Mais de 33 mil indígenas que vivem em regiões da Amazônia Legal e do Centro-Oeste passaram a contar com uma importante ferramenta para garantir água de melhor qualidade em suas aldeias. O Ministério da Saúde iniciou a distribuição de 8,3 mil filtros de água com nanotecnologia em 23 Distritos Sanitários Especiais Indígenas (DSEI), beneficiando famílias que enfrentam dificuldades no acesso à água potável, especialmente em períodos de seca.
A ação é desenvolvida em parceria com a ONG Água é Vida e com o Instituto Alok. Os filtros utilizam membranas com poros ultrafinos, capazes de reter microrganismos responsáveis por doenças como diarreia, giardíase, disenteria e infecções intestinais, além de vírus como rotavírus e norovírus. Cada equipamento pode filtrar até 800 mililitros por minuto, chegando a uma média diária de 60 a 100 litros de água.

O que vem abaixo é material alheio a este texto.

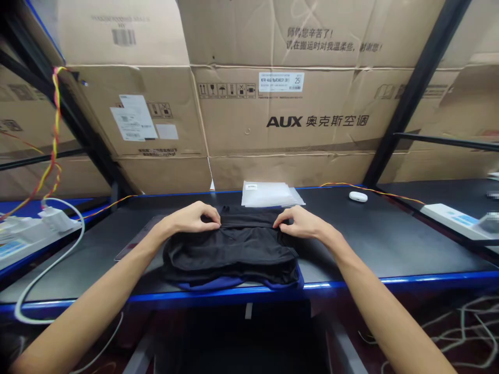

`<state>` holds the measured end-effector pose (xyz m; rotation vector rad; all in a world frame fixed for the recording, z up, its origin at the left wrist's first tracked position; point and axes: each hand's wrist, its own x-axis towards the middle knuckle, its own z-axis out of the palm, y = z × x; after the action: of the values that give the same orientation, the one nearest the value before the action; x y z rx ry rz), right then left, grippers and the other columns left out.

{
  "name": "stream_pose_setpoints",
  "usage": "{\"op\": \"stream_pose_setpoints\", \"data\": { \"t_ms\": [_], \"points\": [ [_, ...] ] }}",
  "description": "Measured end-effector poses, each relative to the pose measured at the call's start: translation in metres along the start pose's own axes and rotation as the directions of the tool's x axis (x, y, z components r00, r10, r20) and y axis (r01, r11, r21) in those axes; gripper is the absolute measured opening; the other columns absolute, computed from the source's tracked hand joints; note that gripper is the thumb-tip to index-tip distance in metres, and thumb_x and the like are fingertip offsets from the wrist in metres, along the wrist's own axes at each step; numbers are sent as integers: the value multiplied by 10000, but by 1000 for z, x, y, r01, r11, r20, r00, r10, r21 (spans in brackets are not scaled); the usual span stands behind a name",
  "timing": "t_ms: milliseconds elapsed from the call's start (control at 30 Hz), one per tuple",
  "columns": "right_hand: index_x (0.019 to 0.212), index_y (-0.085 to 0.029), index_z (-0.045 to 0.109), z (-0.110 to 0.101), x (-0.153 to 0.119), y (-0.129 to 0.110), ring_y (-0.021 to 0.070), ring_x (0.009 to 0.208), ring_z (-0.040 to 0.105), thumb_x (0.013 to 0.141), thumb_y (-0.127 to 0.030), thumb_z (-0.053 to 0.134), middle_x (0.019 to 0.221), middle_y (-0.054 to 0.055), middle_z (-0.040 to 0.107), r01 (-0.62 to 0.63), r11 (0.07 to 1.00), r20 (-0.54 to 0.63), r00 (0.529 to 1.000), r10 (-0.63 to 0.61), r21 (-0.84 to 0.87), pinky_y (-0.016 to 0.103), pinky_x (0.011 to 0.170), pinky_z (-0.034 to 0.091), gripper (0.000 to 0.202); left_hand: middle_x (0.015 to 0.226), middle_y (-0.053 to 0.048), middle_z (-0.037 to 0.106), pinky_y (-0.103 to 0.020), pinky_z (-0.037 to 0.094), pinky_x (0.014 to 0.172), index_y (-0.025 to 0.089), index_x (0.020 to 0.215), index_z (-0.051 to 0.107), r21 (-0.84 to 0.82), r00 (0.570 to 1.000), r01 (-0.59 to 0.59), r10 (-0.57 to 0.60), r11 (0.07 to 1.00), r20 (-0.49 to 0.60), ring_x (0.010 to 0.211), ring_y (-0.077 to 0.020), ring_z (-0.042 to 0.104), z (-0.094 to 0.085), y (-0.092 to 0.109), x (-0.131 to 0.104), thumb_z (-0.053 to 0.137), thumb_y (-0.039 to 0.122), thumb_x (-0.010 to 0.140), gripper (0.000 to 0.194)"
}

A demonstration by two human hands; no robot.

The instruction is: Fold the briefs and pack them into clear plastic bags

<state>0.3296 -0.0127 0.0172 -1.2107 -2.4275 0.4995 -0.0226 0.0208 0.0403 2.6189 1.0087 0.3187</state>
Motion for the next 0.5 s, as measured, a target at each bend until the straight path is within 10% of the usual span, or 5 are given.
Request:
{"op": "stream_pose_setpoints", "data": {
  "t_ms": [300, 500],
  "points": [
    [955, -242, 773, 0, -20, -7, 246, 964, 681, 872, -387, 630, 1007, 46, 758, 136, 982, -202, 974, -107, 134, 386, 928, 498, 220, 1136, -42, 731, -305, 478, 966, 212, 1093, 740, -106, 997, 9, -17, 994, -76, 1062, -222, 654, -14, 9, -26, 671, 387, 822, 330],
    [938, -228, 771, 0, -52, -9, 236, 903, 666, 797, -456, 753, 936, 50, 736, 90, 942, -103, 993, -59, 324, 371, 862, 494, 268, 1204, -26, 705, -295, 441, 1028, 250, 1000, 766, -189, 979, 123, -88, 974, 186, 1151, -235, 628, -29, 20, -70, 763, 488, 762, 336]
  ]
}}
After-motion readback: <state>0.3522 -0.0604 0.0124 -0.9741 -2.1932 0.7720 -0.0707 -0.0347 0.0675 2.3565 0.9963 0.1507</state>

Segundo o secretário de Saúde Indígena, Weibe Tapeba, a iniciativa fortalece as políticas de proteção à saúde dos povos originários, ao mesmo tempo em que garante respostas mais rápidas em cenários de emergência hídrica. Ele também ressaltou a importância do monitoramento contínuo dos equipamentos para assegurar a eficiência da ação ao longo do tempo.
Os filtros são de fácil instalação e podem ser acoplados a baldes ou garrafas PET. As famílias receberam orientação prática sobre o uso correto e a manutenção. Além disso, o desempenho dos dispositivos será acompanhado por meio de um aplicativo de celular com leitura de QR Code, gerando relatórios com dados sobre a qualidade da água, impactos na saúde e indicadores socioambientais.
As primeiras entregas aconteceram na Aldeia Muritinga, da etnia Mura, localizada na área do DSEI Manaus, no Amazonas. De acordo com Wallace Mura, conselheiro do Conselho Distrital de Saúde Indígena, a chegada dos filtros acontece em um momento decisivo, após registros recentes de surtos de diarreia e vômitos entre crianças e idosos da comunidade.
Para o diretor de Projetos e Determinantes Ambientais da Saúde Indígena, Bruno Cantarella, os novos equipamentos trazem mais segurança para a coleta de água em rios, igarapés e lagoas, principalmente durante a estiagem, quando o risco de contaminação é maior.
O Ministério da Saúde informou que a expectativa é reduzir significativamente os impactos das doenças de veiculação hídrica e garantir melhores condições de vida às comunidades indígenas atendidas.